Nous avons été défaits par deux fois et Orania est envahi ! L’ambiance changea du tout au tout dans le camp, non pas tant à cause de ces échecs mais de la colère de Stanislas qui n’en finit pas :

« Comment avons-nous pu ignorer que Valentyn ait prit la mer ? Que fait notre maître des ombres ? Pourquoi le duc de Sartov a-t-il livré cette bataille inutile ? Croit-il que nous ayons tant de ressources que nous pouvons nous permettre d’en gâcher pour sauver son honneur ? »

Il ne cessait pas d’écrire à sa sœur et convoquait son conseil de guerre parfois deux fois par jour.

« Les humains sont-ils toujours fiables ? Et les vampires ? Ou en sont les tractations avec les seigneurs étrangers ? Comment se porte la logistique ? … »

Ces questions n’en finissaient pas et se succédaient entre elles sans véritable fil conducteur. On avait appris qu’Isgar levait une nouvelle armée mais aucune idée des effectifs qu’ils étaient parvenu à enrôler. On était au courant que l’ennemi projetait de s’enfoncer davantage dans notre territoire l’année prochaine mais sans savoir où précisément.

Ces informations parcellaires inquiétaient Stanislas plus que tout et l’idée de repasser une deuxième fois le col d’Ilpelev le hantait. Si l’ennemi reculait devant son armée il aurait abandonné ses conquêtes en Isgar pour rien. S’il laissait de trop fortes garnisons ici il ne serait pas sûr de vaincre Valentyn et Javor.

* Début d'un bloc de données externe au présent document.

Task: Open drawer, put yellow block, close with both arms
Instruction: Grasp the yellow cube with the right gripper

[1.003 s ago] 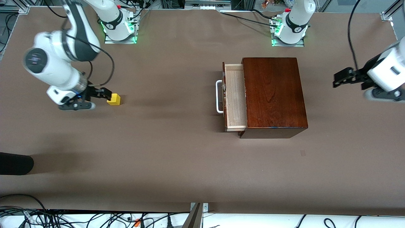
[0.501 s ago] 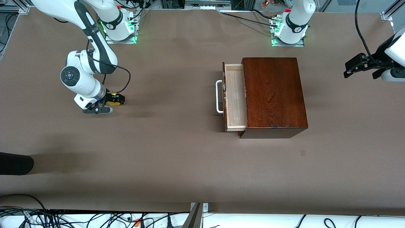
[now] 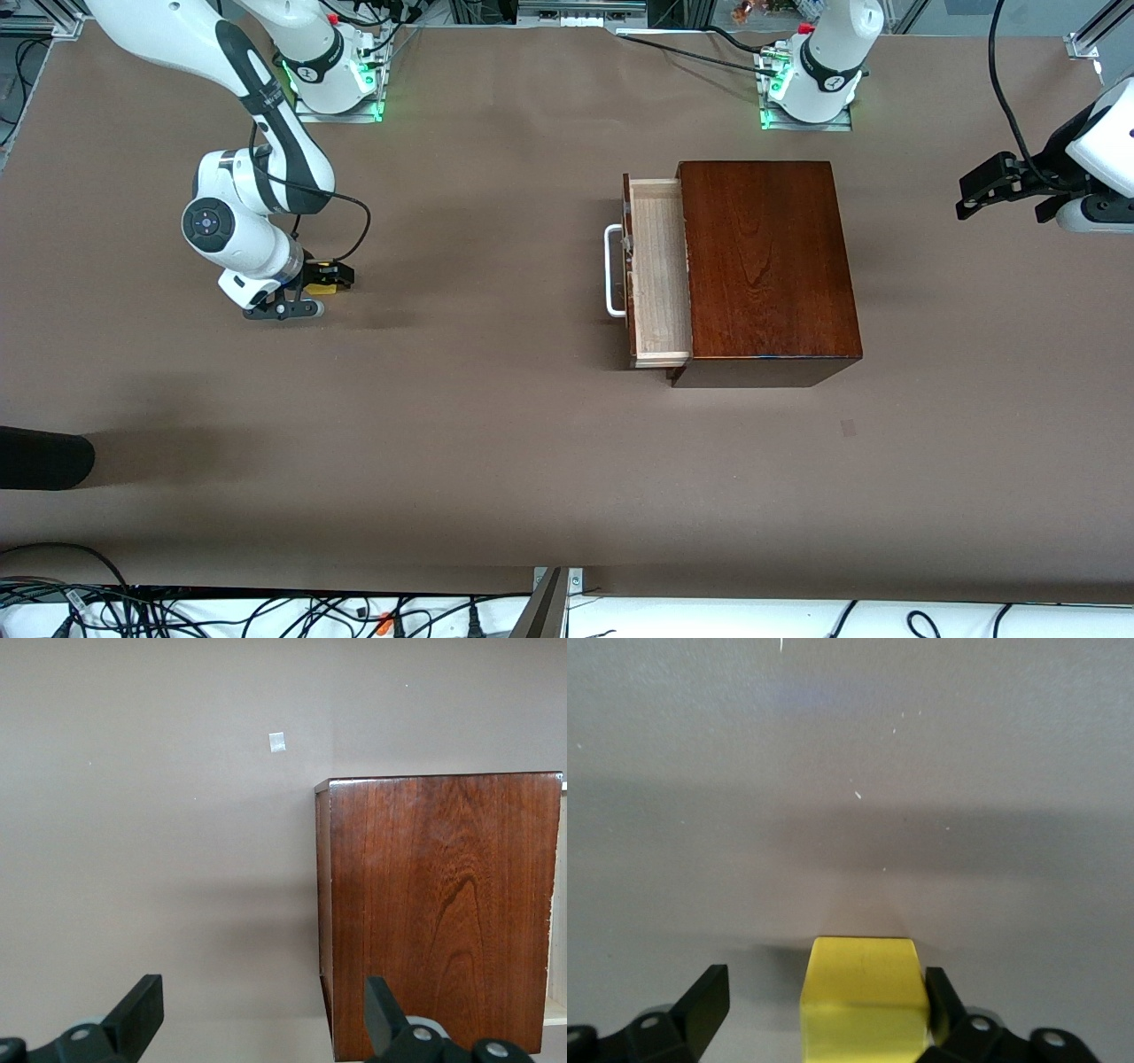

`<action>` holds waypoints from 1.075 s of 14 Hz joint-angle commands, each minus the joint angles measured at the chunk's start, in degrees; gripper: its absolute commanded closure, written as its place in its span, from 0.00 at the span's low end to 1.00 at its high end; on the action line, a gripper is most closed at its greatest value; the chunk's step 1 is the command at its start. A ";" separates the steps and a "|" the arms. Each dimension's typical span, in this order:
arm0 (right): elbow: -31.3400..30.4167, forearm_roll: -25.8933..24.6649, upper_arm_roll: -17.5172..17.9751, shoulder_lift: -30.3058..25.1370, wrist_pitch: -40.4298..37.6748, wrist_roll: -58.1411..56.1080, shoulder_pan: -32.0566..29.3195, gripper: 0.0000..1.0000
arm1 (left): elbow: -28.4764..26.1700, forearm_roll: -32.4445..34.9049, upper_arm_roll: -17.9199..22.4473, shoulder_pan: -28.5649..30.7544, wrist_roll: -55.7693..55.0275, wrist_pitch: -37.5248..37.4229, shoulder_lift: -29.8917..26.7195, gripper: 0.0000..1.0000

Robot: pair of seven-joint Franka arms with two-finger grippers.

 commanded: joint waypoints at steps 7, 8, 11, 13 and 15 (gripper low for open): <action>-0.65 0.12 -0.41 -6.71 -5.81 -2.15 -0.04 1.00 | 0.23 0.67 0.26 -0.48 0.87 -0.82 -0.44 0.00; 0.49 0.12 -0.32 -9.00 -8.70 -2.05 -0.04 1.00 | 0.23 0.67 0.17 -0.57 0.87 -0.82 -0.44 0.00; 9.69 0.12 0.03 -13.85 -23.70 0.39 -0.04 1.00 | 0.32 0.67 0.17 -0.84 0.87 -1.08 -0.44 0.00; 21.01 0.20 0.55 -13.86 -38.98 7.74 0.13 1.00 | 0.32 0.67 0.26 -0.84 0.87 -1.08 -0.44 0.00; 29.82 0.82 2.92 -13.33 -48.25 17.06 0.49 1.00 | 0.32 0.67 0.26 -0.84 0.87 -1.43 -0.44 0.00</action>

Après une énième réunion c’est moi qui fut le conseiller à rester auprès de lui. Il s’assit alors, se servit un verre de sang et me demanda :

« - Selon le rapport de la bataille de Chichmar les humains auraient détalé et leur chef se serait montré d’une incompétence confinant à la trahison… Qu’en pensez-vous, me demanda-t-il en me tendant la lettre ?

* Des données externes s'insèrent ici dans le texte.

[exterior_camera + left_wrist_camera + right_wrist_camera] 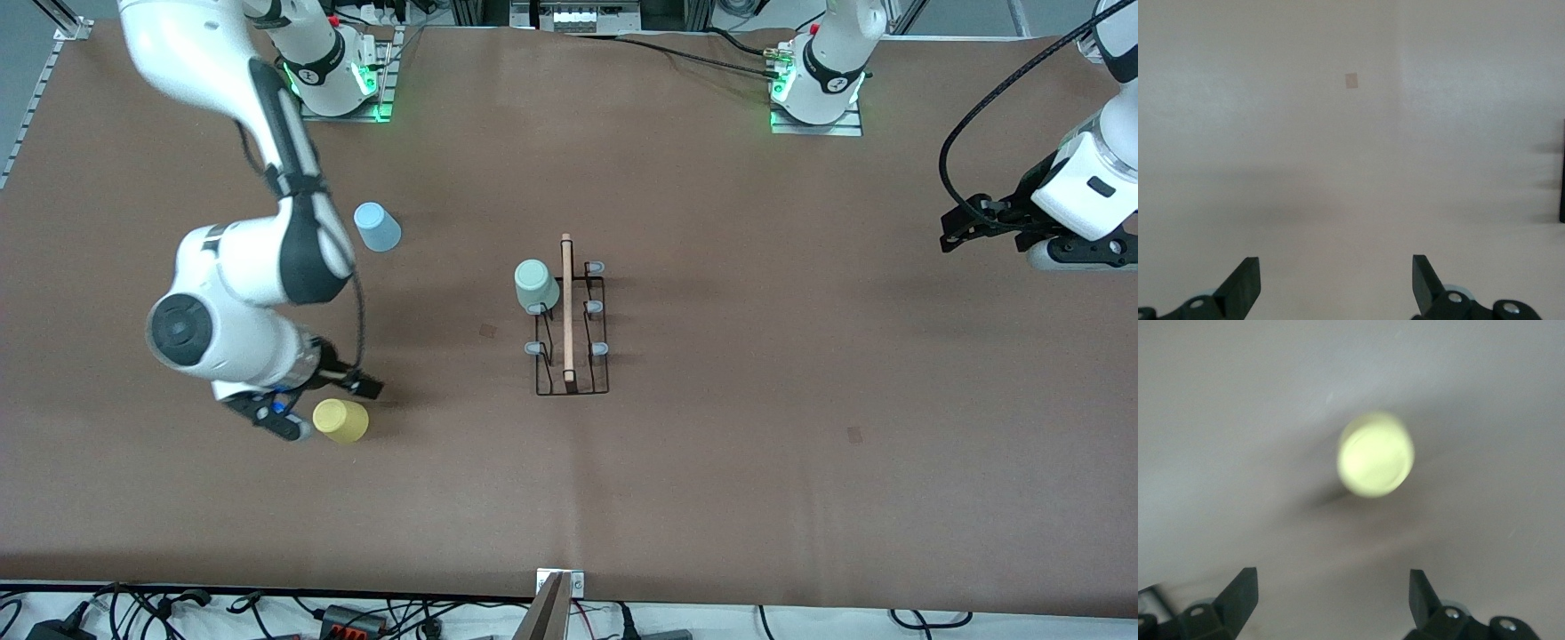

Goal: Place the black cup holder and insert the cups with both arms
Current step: 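Move the right gripper to the yellow cup and grasp it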

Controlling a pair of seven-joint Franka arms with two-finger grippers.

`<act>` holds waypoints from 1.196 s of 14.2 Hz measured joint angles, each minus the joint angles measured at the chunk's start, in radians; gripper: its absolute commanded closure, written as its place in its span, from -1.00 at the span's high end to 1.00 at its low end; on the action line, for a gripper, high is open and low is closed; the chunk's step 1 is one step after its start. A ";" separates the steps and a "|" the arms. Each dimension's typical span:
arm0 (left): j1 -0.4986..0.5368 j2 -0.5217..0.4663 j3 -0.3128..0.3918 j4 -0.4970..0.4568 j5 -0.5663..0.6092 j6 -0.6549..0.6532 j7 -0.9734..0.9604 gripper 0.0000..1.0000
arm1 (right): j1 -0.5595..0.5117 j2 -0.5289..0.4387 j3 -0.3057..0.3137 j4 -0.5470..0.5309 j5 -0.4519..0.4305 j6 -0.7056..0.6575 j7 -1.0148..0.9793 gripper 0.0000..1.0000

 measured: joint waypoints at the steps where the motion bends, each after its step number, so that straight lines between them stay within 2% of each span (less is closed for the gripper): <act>1: 0.000 0.002 0.000 0.000 0.000 0.003 -0.008 1.00 | -0.026 0.020 0.000 0.005 -0.013 0.019 -0.081 1.00; 3: 0.000 0.002 0.000 0.001 0.000 0.005 -0.014 1.00 | -0.039 0.053 0.001 0.008 -0.066 0.076 -0.180 1.00; 6: -0.003 0.002 -0.002 0.002 -0.001 0.005 -0.014 1.00 | -0.029 0.093 0.007 0.013 -0.083 0.153 -0.212 1.00; 11: -0.003 0.002 -0.002 0.002 -0.001 0.006 -0.014 1.00 | -0.030 0.128 0.008 0.016 -0.079 0.211 -0.233 1.00; 14: -0.003 0.002 -0.002 0.003 -0.001 0.006 -0.014 1.00 | -0.030 0.137 0.008 0.017 -0.030 0.219 -0.238 1.00; 17: 0.000 0.001 0.002 0.004 -0.001 0.006 -0.014 1.00 | -0.030 0.152 0.008 0.017 -0.020 0.225 -0.248 1.00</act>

- Je doute fortement que les soldats que j’ai vus se battre à nos côtés soient incompétents. C’est la meilleure infanterie du monde et de loin ! Toutefois il est possible que loin de votre protection ils aient reçu des brimades imméritées qui aient pu les braquer et les faire douter. Je crains qu’en votre absence l’alchimie que vous avez réussi à créer entre les hommes et les chevaliers ne s’étiole. Les vampires sont incapables d’utiliser et surtout de motiver les humains comme vous le faites. A mon avis ce manque de considération a pu toucher le morale des hommes. Sans compter que ces derniers ont bon dos. Si les nobles échouent il est facile pour eux de leur faire porter le chapeau. Pourtant, si vous voulez mon avis, seul le général en chef est responsable de la victoire ou de la défaite. En l’occurrence il ne s’agissait pas d’un humain mais d’un grand-duc. »

Il resta pensif un instant puis se leva.

« Vous avez raison, ma sœur aussi estime que les hommes font offices de bouc émissaires idéaux. Toutefois je n’avais pas pensé que de telles tensions existaient entre humains et vampires. Peut-être avez-vous raison. Peut-être qu’ils ne peuvent se battre correctement ensemble sans moi… Je vous remercie de votre franchise, vous pouvez disposer et assurez-vous que les nouvelles recrues soient fidèles et correctement entrainées ! »

J’acquiesçais et étais sur le point de partir lorsque je me retournai :

« - Sire, puis-je vous poser une question ?

- Faites, faites.

- Quel sort réservez-vous au capitaine chargé de tous les maux ? J’ai lu qu’il était actuellement enfermé en attente de son châtiment. Nous savons tous deux qu’il n’est pas pour grand-chose dans cet échec.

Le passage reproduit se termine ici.